Pre-draft measurables
| Height | Weight | Arm length | Hand span | 40-yard dash | 10-yard split | 20-yard split | 20-yard shuttle | Three-cone drill | Vertical jump | Broad jump | Bench press |
| 6 ft 2+5⁄8 in (1.90 m) | 275 lb (125 kg) | 34+1⁄2 in (0.88 m) | 11 in (0.28 m) | 5.08 s | 1.81 s | 2.96 s | 4.58 s | 7.40 s | 31+1⁄2 in (0.80 m) | 8 ft 11 in (2.72 m) | 19 reps |
Arm and hand spans from Pro Day, all other values from NFL Combine.

===Green Bay Packers===
Wynn was selected by the Green Bay packers in the sixth round (182nd overall) of the 2009 NFL draft.

During the 2010 preseason, Wynn was released during the routine cuts that are mandated by the NFL for the 53-man roster. He tried out for the Seattle Seahawks but wasn't signed.
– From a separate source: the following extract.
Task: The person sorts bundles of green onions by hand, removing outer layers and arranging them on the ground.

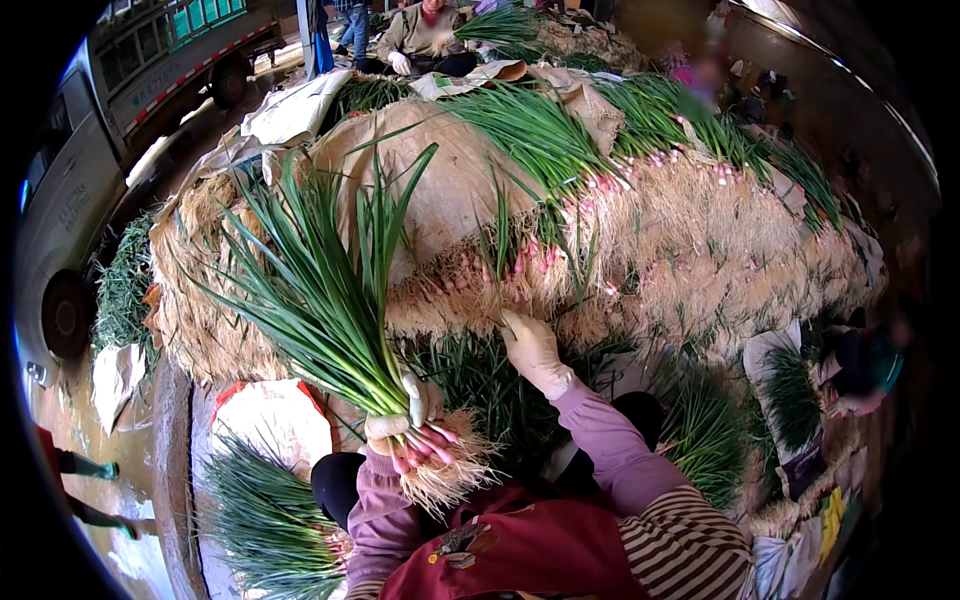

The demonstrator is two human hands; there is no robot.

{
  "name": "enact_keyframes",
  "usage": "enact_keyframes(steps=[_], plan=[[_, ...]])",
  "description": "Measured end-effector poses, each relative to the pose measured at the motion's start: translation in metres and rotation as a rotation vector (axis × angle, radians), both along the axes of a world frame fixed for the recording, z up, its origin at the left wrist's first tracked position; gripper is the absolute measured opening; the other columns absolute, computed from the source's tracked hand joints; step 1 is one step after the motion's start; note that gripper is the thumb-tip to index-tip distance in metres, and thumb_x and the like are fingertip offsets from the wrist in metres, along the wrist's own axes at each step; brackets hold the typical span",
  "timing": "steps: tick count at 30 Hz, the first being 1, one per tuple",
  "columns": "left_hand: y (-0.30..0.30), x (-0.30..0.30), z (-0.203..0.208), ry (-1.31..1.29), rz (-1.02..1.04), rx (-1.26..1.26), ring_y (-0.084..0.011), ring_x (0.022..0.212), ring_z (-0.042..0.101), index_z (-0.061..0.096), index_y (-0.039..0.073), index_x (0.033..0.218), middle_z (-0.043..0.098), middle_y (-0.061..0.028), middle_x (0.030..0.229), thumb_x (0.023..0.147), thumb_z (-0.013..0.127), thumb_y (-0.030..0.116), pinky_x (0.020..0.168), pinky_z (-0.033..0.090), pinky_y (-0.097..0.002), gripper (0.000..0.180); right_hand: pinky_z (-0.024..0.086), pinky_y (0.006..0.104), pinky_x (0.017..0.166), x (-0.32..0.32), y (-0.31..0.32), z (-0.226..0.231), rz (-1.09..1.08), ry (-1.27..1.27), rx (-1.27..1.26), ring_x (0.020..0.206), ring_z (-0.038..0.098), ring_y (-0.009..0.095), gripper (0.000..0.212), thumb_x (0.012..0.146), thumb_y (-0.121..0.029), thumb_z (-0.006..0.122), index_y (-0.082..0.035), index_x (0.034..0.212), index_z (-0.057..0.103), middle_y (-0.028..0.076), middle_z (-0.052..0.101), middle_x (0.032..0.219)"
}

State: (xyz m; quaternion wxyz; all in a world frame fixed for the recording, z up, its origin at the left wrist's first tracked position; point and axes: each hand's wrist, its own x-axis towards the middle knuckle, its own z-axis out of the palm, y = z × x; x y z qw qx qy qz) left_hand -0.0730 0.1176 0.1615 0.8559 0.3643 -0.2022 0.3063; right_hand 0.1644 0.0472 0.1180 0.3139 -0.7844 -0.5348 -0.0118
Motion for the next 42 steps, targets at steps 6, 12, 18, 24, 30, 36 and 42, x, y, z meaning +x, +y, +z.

It wasn't long before Green Bay Packer defensive end Justin Harrell was injured during the Packers' season opener against the Philadelphia Eagles, placing him on the injured reserve list for the remainder of the season and causing the Packers to re-sign Wynn on September 14, 2010.

On August 27, 2012, the Packers released him in order to meet roster limit requirements.

===Tennessee Titans===
Wynn signed as a free agent with the Tennessee Titans on November 7, 2012.

===San Diego Chargers===
Wynn signed with the San Diego Chargers on April 3, 2013. He posted 3 tackles and one sack in 5 games, before being released on October 8.

===Dallas Cowboys===
Wynn was signed by the Dallas Cowboys on October 15, 2013 due to injuries to the team's defensive line. He played mostly as a backup (one start at defensive tackle), finishing with 12 tackles (3 for loss), one sack, 6 quarterback pressures and 2 passes defensed.

===Buffalo Bills===
Wynn signed with the Buffalo Bills as a free agent on April 8, 2014. After registering 18 quarterback pressures, 2 sacks and 2 passes defensed, he was re-signed to a two-year, $2.2 million contract on March 12, 2015. Wynn suffered a torn ACL in the first 2015 preseason game against the Carolina Panthers and was placed on the injured reserve list.

Wynn was released by the Buffalo Bills on May 2, 2016. He later announced his retirement from professional football in 2017.

==Personal life==
Wynn's wife Martavia gave birth to Jaruis's second son, Jarius Jr., on the morning of Super Bowl XLV. He also has another son, Jeremiah, and a daughter Jasiah.

Wynn is the cousin of former NFL running back Garrison Hearst.